Con l’inizio di settembre riparte il dibattito politico in vista della Legge di Bilancio per il 2019, prova fondamentale di tenuta e di responsabilità per il governo Conte e per i suoi ministri chiave. Ci sarà modo di valutare le singole proposte quando prenderanno forma. In questa fase può essere invece importante sviluppare una riflessione su quello che ad oggi, e ormai da troppo tempo, manca nella riflessione italiana sul mercato del lavoro.
L’Eurostat ha diffuso nei giorni scorsi alcuni dati interessanti sulle imprese e l’innovazione nei diversi Paesi europei utili per comprendere alcuni dei nodi centrali e non affrontati. L’Italia ha un numero di occupati in industrie ad alto livello tecnologico, e in imprese che si occupano di servizi knowledge-intensive, inferiore di 5 punti rispetto alla media europea e di 10 punti rispetto alla Germania.
Un dato che sembra marginale e che tuttavia permette di evidenziare almeno due tematiche che oggi è difficile ritrovare nel dibattito politico pubblico e che ci riportano ad affrontare lo sviluppo italiano in una prospettiva di medio e lungo periodo. Il primo nodo è quello della produttività. Pochi occupati in imprese innovative significa anche e soprattutto poche imprese innovative che sono poi quelle che anche indirettamente, grazie all’indotto, generano maggiore occupazione.
Questo non vuol dire negare le eccellenze che pure non mancano, ma ricordarci che sono proprio la poca ricerca e la scarsa valorizzazione del capitale umano a determinare la bassa produttività del lavoro nel nostro Paese. Da questo punto di vista occorrerebbe riprendere in mano il dossier Impresa 4.0, monitorando quanto accaduto dopo gli investimenti effettuati in macchinari e tecnologie di nuova generazione.
Oggi infatti la principale sfida per il nostro Paese è governare il cambiamento nella organizzazione del lavoro evitando, come già accaduto in passato, di abbracciare un determinismo tecnologico che potrebbe tradursi in occupazione minore o comunque di più bassa qualità. Il secondo nodo è quello delle competenze, delle forme di apprendimento e della professionalità. Negli ultimi mesi si è discusso molto di tipologie contrattuali e di norme sul lavoro, parlando poco o nulla di quella che sembra essere la nuova tutele nel mercato del lavoro contemporaneo: la possibilità di una adeguata e mirata formazione professionale.

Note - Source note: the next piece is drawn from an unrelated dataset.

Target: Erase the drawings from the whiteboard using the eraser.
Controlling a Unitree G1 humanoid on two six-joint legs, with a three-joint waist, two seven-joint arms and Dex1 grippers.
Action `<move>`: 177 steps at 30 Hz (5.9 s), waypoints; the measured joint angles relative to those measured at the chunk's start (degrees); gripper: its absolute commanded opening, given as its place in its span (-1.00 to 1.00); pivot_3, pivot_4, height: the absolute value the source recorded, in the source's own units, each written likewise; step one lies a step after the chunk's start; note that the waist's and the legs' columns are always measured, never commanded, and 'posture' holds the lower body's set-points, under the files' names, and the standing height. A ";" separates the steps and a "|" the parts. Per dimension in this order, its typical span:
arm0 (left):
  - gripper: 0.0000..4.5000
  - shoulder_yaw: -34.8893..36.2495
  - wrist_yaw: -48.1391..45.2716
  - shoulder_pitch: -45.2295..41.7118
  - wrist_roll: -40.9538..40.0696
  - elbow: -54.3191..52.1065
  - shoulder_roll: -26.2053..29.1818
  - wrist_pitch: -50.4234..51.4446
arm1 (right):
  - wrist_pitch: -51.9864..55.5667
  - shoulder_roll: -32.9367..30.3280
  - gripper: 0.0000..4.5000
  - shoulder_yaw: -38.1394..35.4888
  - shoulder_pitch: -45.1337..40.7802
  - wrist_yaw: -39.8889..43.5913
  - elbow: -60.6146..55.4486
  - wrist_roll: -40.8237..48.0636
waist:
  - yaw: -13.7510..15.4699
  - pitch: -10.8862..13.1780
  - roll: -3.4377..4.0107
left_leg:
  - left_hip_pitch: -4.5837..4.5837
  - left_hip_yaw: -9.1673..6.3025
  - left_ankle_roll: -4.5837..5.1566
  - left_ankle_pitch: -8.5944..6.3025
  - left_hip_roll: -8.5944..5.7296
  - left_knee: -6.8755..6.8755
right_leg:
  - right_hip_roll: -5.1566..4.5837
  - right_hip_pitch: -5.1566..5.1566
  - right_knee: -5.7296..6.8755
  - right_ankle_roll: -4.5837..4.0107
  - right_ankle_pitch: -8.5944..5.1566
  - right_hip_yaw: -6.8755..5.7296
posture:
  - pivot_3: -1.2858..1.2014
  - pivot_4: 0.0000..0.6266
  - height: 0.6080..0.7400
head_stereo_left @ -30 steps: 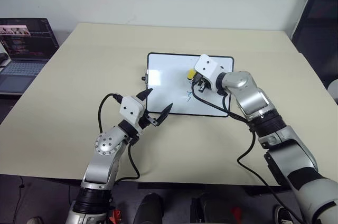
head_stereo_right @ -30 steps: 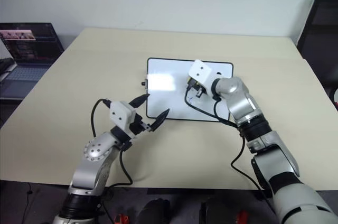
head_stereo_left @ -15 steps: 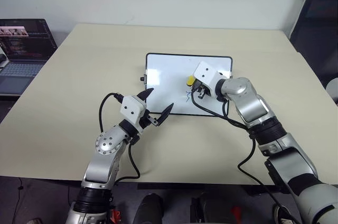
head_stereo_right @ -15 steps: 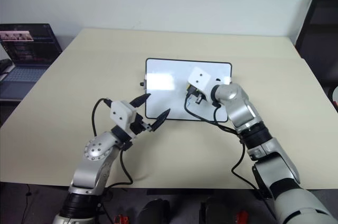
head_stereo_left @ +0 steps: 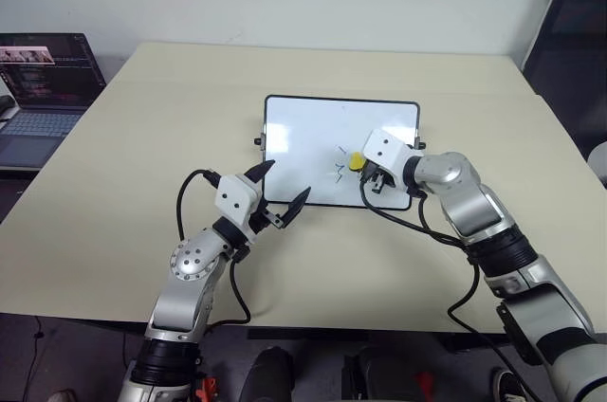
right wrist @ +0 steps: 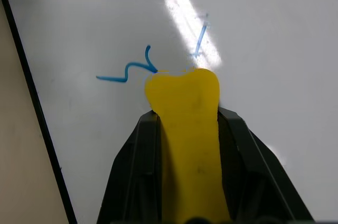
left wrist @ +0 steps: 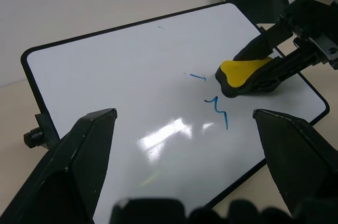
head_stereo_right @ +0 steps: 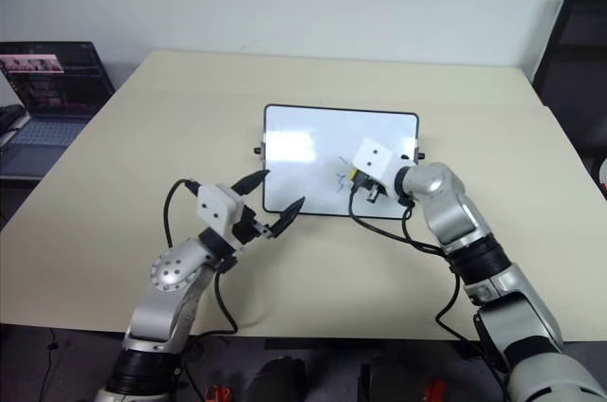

Senza una riflessione approfondita su esigenze, strumenti e metodi per questa professionalità 4.0, rischiamo di rimanere bloccati in una visione idilliaca della formazione che consiste nel promettere ai nostri studenti e a qualunque lavoratore che basti qualche corso di formazione per trovare o ritrovare un lavoro o per gestire da protagonisti le sempre più frequenti transizioni occupazionali che caratterizzano i percorsi di carriera.
Purtroppo non è così. Tanto per i giovani, che hanno bisogno di percorsi di qualità come l’apprendistato e di reali offerte formative in tirocinio e alternanza (che è obbligatoria da poco tempo e presenta ancora numerosi aspetti da migliorare), quanto per i lavoratori ormai maturi, che necessitano di un percorso lungo e complesso per trovare spazio nelle imprese innovative che oggi consentono buoni salari e buoni lavori.
Anche in questo caso occorrerebbe monitorare, ripensare e rilanciare, in raccordo con le parti sociali e i fondi interprofessionali, il credito d’imposta per la formazione 4.0 per renderlo strumento strutturale. Due temi, la produttività e l’apprendimento, sui quali si gioca il futuro del Paese e che possono, in una visione di medio e lungo periodo oggi poco di moda, fornire proprio quelle risposte che le persone chiedono senza scorciatoie spesso impraticabili. Rimettere al centro il lavoro significa infatti rimettere al centro la persona e, con essa, una visione del futuro che riguarda la vita di tutti, dai più giovani ai più maturi, in un momento storico di passaggio nel quale il pericolo più sentito è quello di essere lasciati soli.